Santé conjuguée n° 55 - janvier 2011

Toute parole sur la souffrance porte une dimension psychologique et à ce titre, tous ceux qui reçoivent la plainte exercent une « fonction psy ». Quelle est la teneur de cette fonction chez les soignants de première ligne et qu’en est-il alors de la place du « psychologue professionnel », comment déterminer le rôle de chacun et organiser la circulation du patient entre ces instances, en particulier dans le cadre d’une maison médicale, structure vouée à une approche globale ?

Nous utiliserons souvent dans ce texte la formulation abrégée “psy”, de quoi ne pas restreindre les considérations à une seule catégorie professionnelle mais laisser le champ ouvert à une pluralité de catégories.

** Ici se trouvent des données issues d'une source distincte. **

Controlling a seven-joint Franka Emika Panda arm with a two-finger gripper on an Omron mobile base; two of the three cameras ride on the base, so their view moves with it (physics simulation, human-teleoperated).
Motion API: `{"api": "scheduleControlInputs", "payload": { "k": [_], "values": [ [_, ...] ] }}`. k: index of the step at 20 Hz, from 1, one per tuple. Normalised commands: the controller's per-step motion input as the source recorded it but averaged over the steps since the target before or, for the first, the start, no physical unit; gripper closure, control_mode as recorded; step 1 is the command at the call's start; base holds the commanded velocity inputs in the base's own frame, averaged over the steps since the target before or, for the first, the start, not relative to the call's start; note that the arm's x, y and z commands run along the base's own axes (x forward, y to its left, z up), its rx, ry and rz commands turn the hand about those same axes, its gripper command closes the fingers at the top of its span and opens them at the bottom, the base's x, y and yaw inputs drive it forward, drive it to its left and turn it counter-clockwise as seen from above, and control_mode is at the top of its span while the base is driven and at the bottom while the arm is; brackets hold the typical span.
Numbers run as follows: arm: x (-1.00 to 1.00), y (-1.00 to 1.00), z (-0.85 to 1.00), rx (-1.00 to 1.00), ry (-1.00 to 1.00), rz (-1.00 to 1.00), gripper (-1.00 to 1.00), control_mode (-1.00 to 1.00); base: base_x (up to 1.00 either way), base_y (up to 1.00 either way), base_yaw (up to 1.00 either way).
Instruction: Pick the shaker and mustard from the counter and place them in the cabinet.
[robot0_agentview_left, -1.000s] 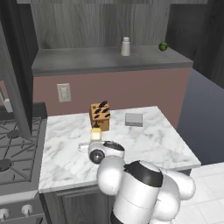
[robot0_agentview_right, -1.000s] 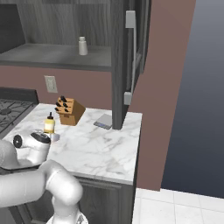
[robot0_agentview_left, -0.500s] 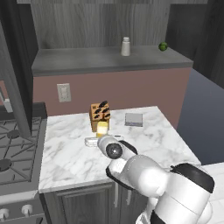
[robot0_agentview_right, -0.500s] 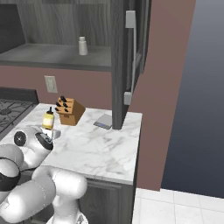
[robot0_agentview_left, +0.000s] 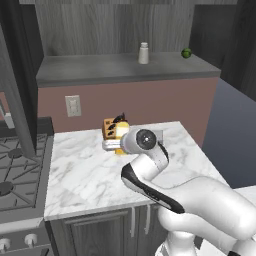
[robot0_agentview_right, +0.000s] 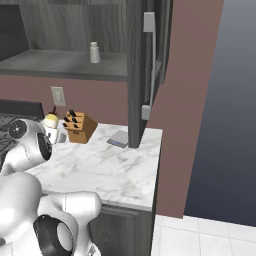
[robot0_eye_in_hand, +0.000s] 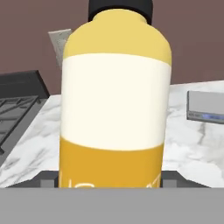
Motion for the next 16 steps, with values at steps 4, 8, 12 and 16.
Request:
{"api": "scheduleControlInputs", "payload": {
  "k": [4,8,12,16],
  "values": [
    [-0.61,0.0,0.86,-0.07,0.04,0.0,1.0,-1.0,0.0,0.0,0.0],
    [-0.79,0.02,0.43,-0.14,-0.14,0.03,1.0,-1.0,0.0,0.0,0.0],
    [-0.49,0.03,0.89,-0.06,-0.12,0.03,1.0,-1.0,0.0,0.0,0.0],
    [-0.34,0.0,1.0,-0.03,-0.14,0.0,1.0,-1.0,0.0,0.0,0.0]
  ]
}}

Cet article est issu d’un travail qui a servi de prétexte à l’ouverture d’une discussion sur la place du psychologue en maison médicale dans un groupe de parole (Pa-) destiné avant tout aux médecins (-doc) des maisons médicales liégeoises. Ce groupe de parole a été nommé par eux « Padoc » ce qui a été l’occasion d’un petit jeu signifiant dans l’article. Une préparation à cette réunion s’est faite par le biais d’une rencontre que j’ai effectuée, de ma place de psychologue en maison médicale à Seraing depuis plus de 30 ans, avec un collègue et ami, médecin généraliste, André Meert, lui-même formé et praticien de l’approche psychologique théorisée par l’école systémique.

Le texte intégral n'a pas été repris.